Data under study
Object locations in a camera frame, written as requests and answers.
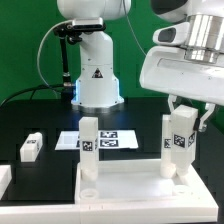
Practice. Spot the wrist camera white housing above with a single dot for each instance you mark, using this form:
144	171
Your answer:
174	35

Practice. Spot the camera on black stand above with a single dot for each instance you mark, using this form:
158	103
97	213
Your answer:
70	32

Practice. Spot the tag marker sheet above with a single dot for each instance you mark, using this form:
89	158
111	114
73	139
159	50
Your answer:
108	139

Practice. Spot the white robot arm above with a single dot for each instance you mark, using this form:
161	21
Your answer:
97	85

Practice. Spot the white desk top tray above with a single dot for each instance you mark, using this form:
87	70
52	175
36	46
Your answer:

About this exercise
Output the records above exactly; leave out the pictures.

Reply
Object locations in a camera frame, written as requests and answers.
Practice. Spot the wrist camera white housing above with a single dot for each instance you mark, using this form:
144	171
Your answer:
174	35

Practice. Spot the camera on black stand above with a single dot for each instance you mark, using this form:
158	103
97	213
Your answer:
70	32

Practice. Spot the tag marker sheet above with a single dot for each instance you mark, using this form:
89	158
111	114
73	139
159	50
Your answer:
108	139

Practice. Spot the white robot arm above with a single dot for each instance you mark, using this form:
161	21
Your answer:
97	85

Practice. Spot the white desk top tray above with a single dot for each instance you mark, using this form:
87	70
52	175
36	46
Your answer:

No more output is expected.